Thursday, October 22, 2009
An alternative approach to Nanowrimo
Many of my co-writers are put off by the idea of writing a 50,000 word novel in 30 days, and I know how that can be, so this morning I decided to post some alternative ideas about Nano, which I hope you'll find interesting.
The one thing to remember, is that different to contests, Nano is not about beautiful sentence structure, great characters and tight plotting, but instead about volume. Nobody except you gets to read your 50,000 words, so there is no criticism involved, and this, on its own, can be a powerful incentive to write, and unlock creativity. It struck me that there are as many different types of writers as there are cars, or chocolate for that matter. Perhaps you like to write short stories? In that case, perhaps your 'novel' could be a collection of short stories rather than a novel. The target is just over 1,600 words per day. If you decided to write a collection of 2,000 word short stories during November, you would have 25 by months end, or you could take the pick and mix approach, and still end up with a collection worth something at the end of the month.
Nano gives you the freedom to do this, not all chapters of your magnus opus need to be perfect, or even good, you can let your mind wander and see what comes out of it, and if you get stuck, as Chris Baty (Nano head) advises, why not have a spaceship land? Great if you write science fiction, and somewhat dubious if you write Regency romance, but it will get you out of a hole, and once you've written that bit, you may find that your earlier story re-emerges, in spades.

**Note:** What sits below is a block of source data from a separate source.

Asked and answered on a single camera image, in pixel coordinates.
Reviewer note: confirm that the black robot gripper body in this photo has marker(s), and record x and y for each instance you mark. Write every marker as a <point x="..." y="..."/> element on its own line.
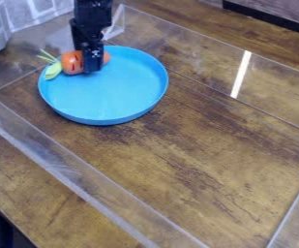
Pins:
<point x="91" y="18"/>

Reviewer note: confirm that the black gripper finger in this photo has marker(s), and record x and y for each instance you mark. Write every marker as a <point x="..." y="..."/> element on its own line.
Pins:
<point x="92" y="54"/>
<point x="76" y="38"/>

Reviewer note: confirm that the orange toy carrot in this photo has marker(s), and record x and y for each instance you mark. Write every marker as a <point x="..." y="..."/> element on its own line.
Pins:
<point x="68" y="64"/>

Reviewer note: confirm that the blue round tray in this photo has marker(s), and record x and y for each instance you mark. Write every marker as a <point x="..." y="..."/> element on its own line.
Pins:
<point x="112" y="96"/>

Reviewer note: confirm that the white grid curtain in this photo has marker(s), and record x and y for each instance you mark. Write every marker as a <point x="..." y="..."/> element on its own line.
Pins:
<point x="24" y="13"/>

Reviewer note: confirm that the clear acrylic enclosure wall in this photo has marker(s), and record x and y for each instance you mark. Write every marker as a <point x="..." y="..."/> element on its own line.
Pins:
<point x="202" y="173"/>

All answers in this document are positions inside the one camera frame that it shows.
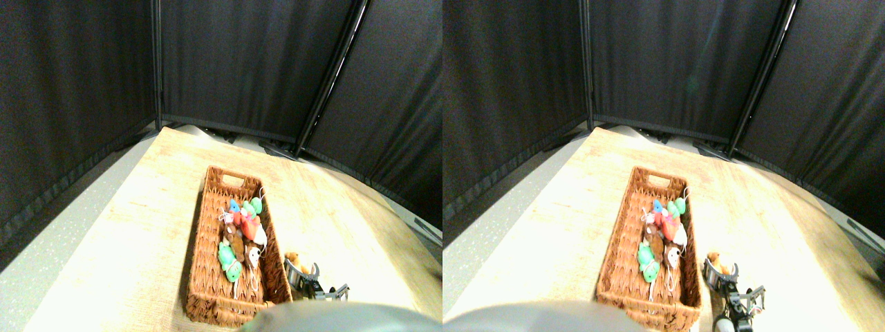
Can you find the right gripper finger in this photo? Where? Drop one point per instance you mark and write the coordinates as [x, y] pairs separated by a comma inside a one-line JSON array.
[[719, 279], [736, 269], [317, 270], [301, 280]]

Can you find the tan plush toy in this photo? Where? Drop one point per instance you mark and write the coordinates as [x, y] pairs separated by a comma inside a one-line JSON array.
[[296, 261], [719, 261]]

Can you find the brown plush toy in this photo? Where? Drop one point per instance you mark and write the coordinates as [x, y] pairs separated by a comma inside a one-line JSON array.
[[655, 243], [235, 243]]

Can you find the red plush toy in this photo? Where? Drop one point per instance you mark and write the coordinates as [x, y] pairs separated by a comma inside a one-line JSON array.
[[669, 225], [249, 225]]

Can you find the green plush toy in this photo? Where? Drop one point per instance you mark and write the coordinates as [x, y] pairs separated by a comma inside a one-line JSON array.
[[229, 264], [678, 205], [255, 205], [648, 264]]

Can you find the orange white plush toy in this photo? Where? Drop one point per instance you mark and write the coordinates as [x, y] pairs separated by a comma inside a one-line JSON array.
[[225, 218], [648, 218]]

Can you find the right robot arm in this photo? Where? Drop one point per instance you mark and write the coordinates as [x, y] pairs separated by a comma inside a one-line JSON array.
[[726, 324]]

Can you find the brown wicker basket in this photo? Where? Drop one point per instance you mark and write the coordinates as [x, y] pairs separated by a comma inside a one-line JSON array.
[[207, 277], [619, 277]]

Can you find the curtain stand foot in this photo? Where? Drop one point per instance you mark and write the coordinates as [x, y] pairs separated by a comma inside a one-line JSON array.
[[651, 133], [429, 229], [712, 149], [280, 149], [864, 232], [221, 133]]

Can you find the curtain stand pole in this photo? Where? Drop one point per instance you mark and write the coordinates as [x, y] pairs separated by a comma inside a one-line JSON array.
[[587, 66], [157, 66], [762, 76], [332, 76]]

The first week is always easy, a new story, new characters, and lots of inspiration. Week two is more difficult, working on those threads and building the characters, and by the time you get to week three, you're pulling your hair out, wondering why you started, and wishing you were anywhere else but in the middle of a dog of a story. If you can get through week 3 everything changes, inspiration is back, and writing is pure joy again. I don't have a problem with having bizarre writing in week 3, worse case scenario is that you have 11,000 words of dodgy material in there which can be rewritten (or cut), but still almost 40,000 words completed that you can work with in 2010.
NaNoWriMo is a different way of writing, a way your brain adapts to. It's challenging, inspiring, and great fun, so for those who haven't considered it I'd say join the party - I bet you'll enjoy it.